WORK TO COMPLETE: The stretch wanted below opens at the line containing "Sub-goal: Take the" and closes at the line containing "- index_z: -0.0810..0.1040". Please return it exactly, with no other lines.

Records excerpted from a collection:
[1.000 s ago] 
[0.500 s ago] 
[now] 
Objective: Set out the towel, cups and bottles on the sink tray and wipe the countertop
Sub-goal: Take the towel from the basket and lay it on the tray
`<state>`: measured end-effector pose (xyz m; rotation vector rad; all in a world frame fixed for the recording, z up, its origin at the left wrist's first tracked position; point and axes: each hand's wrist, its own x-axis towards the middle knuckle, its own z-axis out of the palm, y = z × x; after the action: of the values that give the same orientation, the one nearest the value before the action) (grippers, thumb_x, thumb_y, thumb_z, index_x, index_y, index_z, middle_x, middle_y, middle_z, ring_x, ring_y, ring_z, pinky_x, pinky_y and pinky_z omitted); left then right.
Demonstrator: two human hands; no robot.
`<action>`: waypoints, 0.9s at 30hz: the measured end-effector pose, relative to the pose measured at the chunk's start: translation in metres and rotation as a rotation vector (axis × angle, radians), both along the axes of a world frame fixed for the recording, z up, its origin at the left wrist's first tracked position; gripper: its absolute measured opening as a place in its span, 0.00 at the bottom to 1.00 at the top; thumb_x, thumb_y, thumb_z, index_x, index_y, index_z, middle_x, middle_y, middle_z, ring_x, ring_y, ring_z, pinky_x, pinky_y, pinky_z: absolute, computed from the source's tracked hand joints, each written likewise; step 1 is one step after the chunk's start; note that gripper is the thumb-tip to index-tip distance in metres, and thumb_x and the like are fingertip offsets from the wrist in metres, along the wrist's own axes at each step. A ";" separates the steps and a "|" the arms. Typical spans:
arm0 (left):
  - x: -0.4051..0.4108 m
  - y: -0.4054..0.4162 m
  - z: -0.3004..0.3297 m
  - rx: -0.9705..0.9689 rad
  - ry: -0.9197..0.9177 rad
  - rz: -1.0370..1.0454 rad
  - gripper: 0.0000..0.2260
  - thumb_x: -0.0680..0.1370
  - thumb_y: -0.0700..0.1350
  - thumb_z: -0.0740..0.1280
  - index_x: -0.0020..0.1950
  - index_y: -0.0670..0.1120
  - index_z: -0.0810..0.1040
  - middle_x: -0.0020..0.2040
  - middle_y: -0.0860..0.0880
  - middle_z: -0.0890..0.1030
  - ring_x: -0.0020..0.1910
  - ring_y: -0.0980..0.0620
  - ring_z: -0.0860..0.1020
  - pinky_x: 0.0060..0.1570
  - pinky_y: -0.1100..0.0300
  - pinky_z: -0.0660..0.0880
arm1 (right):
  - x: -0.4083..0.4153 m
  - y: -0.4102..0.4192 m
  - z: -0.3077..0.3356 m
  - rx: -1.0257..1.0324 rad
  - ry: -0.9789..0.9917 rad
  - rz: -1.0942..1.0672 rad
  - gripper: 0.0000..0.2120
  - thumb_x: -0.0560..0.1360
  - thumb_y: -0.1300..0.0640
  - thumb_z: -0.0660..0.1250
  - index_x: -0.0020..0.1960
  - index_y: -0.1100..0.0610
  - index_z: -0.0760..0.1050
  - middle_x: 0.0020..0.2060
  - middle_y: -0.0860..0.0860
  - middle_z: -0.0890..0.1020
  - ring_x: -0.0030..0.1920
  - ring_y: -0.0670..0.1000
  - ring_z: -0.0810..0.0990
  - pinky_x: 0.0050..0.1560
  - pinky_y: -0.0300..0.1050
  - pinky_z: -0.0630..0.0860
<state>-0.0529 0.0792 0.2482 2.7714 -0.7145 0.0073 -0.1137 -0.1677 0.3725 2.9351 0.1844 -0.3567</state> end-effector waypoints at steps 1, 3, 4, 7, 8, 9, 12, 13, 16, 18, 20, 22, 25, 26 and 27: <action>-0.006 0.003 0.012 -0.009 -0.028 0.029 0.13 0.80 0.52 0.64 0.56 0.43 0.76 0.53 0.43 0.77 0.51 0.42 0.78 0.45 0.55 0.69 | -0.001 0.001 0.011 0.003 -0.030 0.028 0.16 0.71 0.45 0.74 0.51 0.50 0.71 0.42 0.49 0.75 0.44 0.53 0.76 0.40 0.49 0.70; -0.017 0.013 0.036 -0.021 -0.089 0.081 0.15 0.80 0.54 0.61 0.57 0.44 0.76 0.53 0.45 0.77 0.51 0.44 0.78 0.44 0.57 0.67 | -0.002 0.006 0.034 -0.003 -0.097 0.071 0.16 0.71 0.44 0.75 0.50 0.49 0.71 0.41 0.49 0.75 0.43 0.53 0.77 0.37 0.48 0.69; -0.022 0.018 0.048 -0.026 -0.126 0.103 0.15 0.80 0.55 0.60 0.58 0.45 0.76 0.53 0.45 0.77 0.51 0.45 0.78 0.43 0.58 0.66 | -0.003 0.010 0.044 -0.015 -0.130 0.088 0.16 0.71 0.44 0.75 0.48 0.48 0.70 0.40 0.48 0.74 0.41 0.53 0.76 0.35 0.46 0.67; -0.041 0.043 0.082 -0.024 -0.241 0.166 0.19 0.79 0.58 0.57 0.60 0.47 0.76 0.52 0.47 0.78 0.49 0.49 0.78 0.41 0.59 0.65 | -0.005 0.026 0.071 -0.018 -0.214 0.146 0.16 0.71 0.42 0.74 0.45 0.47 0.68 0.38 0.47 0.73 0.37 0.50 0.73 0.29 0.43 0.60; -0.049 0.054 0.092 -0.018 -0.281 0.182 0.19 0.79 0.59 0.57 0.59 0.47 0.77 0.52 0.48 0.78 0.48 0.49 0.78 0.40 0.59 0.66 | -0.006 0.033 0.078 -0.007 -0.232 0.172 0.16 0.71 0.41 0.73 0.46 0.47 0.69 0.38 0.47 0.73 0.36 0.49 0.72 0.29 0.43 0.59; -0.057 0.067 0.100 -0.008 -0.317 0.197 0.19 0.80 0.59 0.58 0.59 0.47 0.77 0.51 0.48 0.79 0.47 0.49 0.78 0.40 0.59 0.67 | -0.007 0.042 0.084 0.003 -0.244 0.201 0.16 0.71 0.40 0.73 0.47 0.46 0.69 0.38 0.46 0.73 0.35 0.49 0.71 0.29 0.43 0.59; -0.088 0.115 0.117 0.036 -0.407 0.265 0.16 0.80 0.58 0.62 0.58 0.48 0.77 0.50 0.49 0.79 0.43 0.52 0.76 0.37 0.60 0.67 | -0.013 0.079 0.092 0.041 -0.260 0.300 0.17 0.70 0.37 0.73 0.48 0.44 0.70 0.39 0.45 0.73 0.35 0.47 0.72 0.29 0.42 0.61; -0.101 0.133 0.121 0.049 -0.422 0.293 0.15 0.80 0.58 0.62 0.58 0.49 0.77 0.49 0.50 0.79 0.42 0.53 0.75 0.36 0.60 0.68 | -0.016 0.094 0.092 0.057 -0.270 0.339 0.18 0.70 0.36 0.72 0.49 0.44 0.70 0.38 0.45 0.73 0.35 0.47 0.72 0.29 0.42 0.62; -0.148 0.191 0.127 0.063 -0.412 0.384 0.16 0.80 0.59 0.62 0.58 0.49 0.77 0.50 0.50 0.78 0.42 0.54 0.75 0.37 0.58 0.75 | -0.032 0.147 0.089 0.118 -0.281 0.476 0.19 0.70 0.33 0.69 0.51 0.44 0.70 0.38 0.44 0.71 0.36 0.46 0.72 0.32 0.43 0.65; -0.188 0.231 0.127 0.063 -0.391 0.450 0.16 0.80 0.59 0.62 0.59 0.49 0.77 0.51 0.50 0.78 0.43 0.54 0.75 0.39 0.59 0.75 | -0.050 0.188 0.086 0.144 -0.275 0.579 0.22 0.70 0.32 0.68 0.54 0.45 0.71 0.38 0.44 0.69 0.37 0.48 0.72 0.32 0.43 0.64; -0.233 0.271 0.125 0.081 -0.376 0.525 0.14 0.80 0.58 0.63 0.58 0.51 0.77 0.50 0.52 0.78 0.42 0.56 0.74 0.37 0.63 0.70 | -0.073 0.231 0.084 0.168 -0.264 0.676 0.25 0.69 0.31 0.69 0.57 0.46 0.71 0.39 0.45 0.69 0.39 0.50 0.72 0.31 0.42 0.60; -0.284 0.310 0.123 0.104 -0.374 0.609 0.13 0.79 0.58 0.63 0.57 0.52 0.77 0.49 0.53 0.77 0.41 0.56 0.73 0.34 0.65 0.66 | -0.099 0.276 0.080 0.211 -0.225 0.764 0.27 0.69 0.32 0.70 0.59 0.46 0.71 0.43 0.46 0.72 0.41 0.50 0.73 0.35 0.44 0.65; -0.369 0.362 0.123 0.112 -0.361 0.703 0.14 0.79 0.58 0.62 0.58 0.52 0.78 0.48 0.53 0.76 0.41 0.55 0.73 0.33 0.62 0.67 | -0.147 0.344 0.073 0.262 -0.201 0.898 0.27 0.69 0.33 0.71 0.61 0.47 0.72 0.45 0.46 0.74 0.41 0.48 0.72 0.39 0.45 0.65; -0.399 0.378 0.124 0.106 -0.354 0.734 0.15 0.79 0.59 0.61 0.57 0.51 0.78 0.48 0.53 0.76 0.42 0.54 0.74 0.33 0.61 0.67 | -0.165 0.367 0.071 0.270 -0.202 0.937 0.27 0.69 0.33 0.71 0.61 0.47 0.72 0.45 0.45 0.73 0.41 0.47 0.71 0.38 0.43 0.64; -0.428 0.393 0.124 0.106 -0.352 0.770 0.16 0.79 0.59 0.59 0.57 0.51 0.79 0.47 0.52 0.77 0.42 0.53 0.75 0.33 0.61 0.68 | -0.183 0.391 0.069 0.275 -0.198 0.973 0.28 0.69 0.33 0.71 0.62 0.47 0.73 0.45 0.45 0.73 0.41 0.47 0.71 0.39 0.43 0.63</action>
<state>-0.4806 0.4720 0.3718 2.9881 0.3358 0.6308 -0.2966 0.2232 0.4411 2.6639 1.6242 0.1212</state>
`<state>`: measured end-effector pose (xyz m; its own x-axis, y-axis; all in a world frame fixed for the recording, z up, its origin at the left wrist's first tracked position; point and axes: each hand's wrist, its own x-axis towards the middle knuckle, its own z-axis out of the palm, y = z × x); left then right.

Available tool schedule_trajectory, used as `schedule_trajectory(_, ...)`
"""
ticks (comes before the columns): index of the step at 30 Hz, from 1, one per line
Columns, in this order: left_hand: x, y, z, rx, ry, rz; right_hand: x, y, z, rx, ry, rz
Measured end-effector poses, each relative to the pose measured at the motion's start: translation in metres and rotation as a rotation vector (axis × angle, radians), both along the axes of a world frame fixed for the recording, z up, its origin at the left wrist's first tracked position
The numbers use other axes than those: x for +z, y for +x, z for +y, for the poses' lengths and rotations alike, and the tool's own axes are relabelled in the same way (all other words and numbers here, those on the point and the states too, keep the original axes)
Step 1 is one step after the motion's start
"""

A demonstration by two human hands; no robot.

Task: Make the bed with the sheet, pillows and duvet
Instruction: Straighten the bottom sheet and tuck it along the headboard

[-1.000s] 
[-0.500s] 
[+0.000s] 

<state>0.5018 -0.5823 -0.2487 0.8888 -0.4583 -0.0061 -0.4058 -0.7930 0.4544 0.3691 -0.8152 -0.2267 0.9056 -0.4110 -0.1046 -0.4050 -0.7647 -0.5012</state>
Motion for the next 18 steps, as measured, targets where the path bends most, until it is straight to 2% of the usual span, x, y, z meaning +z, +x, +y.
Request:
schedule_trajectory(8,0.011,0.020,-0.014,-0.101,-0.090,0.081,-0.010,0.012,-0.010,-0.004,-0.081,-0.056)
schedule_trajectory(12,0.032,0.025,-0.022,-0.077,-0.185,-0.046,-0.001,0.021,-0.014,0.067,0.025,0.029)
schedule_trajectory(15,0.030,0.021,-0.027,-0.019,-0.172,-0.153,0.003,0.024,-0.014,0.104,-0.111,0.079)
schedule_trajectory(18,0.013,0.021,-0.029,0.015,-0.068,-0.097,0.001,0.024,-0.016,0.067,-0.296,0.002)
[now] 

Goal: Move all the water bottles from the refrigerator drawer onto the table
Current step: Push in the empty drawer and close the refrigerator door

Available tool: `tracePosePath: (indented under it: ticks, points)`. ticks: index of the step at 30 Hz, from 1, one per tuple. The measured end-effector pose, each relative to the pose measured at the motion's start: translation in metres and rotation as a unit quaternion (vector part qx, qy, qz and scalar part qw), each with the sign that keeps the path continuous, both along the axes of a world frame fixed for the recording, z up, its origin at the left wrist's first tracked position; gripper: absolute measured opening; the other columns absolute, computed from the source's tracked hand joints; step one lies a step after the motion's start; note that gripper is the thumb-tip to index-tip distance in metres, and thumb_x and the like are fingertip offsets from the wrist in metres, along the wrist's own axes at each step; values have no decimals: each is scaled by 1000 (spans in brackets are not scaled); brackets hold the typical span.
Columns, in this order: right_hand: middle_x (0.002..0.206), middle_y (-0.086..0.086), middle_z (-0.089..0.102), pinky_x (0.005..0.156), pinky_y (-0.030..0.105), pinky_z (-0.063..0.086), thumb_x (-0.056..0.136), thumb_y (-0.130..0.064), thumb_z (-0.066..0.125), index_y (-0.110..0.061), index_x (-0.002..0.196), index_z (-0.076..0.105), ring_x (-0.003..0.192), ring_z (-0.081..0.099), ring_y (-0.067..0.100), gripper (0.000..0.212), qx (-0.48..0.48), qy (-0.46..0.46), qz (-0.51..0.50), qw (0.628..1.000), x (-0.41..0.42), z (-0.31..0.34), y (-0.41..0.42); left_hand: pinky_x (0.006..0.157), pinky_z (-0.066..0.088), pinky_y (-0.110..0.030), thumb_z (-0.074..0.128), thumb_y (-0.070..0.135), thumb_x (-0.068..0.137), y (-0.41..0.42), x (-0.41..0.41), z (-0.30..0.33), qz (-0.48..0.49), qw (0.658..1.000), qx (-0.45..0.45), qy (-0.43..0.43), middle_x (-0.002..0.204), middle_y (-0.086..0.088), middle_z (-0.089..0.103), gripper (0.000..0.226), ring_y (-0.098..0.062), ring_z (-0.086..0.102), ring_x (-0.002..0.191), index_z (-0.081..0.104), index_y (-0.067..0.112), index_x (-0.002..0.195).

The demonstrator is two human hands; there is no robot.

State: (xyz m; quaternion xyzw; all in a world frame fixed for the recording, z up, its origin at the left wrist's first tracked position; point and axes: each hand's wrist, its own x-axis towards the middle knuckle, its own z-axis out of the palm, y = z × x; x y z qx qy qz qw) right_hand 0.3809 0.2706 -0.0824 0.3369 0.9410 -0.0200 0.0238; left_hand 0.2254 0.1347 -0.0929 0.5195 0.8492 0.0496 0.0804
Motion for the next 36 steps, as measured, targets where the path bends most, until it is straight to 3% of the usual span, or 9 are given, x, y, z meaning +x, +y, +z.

RESPONSE AREA:
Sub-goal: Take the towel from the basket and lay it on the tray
`<state>`: measured end-effector pose (xyz m; rotation vector rad; all in a world frame fixed for the recording, z up, its origin at the left wrist's first tracked position; point and axes: each hand's wrist, its own x-axis towards the middle knuckle, its own z-axis out of the palm, y = z × x; after the action: of the values that give the same orientation, the one nearest the value before the action) (grippers, thumb_x, thumb_y, thumb_z, index_x, index_y, index_z, middle_x, middle_y, middle_z, ring_x, ring_y, ring_z, pinky_x, pinky_y and pinky_z omitted); left then right.
Demonstrator: two human hands; no robot.
`<action>`: waypoints, 0.9s at 30hz: the measured end-effector pose, relative to the pose measured at the chunk's start: translation in metres and rotation as a rotation vector (axis × angle, radians), both along the axes of a world frame fixed for the recording, z up, its origin at the left wrist's first tracked position; gripper: its absolute measured opening as a place in its span, 0.00 at the bottom to 1.00 at the top; thumb_x, thumb_y, thumb_z, index_x, index_y, index_z, middle_x, middle_y, middle_z, ring_x, ring_y, ring_z, pinky_x, pinky_y, pinky_z: absolute, computed from the source's tracked hand joints, each written likewise; step 1 is one step after the chunk's start; note that gripper is the thumb-tip to index-tip distance in metres, and thumb_x and the like are fingertip offsets from the wrist in metres, along the wrist's own axes at each step. A ";" separates the steps and a "|" the arms. Typical spans:
arm0 (left):
  - x: -0.4051..0.4108 m
  - y: -0.4054..0.4162 m
  - z: -0.3004..0.3297 m
  - rx: -0.9705..0.9689 rad
  - ry: -0.9197..0.9177 rad
  - rz: -1.0370..1.0454 rad
  - gripper: 0.0000..0.2260
  - thumb_x: -0.0680..0.1370
  - thumb_y: -0.0700..0.1350
  - thumb_z: -0.0740..0.1280
  - index_x: -0.0020..0.1950
  - index_y: -0.0670..0.1120
  - index_z: -0.0810..0.1040

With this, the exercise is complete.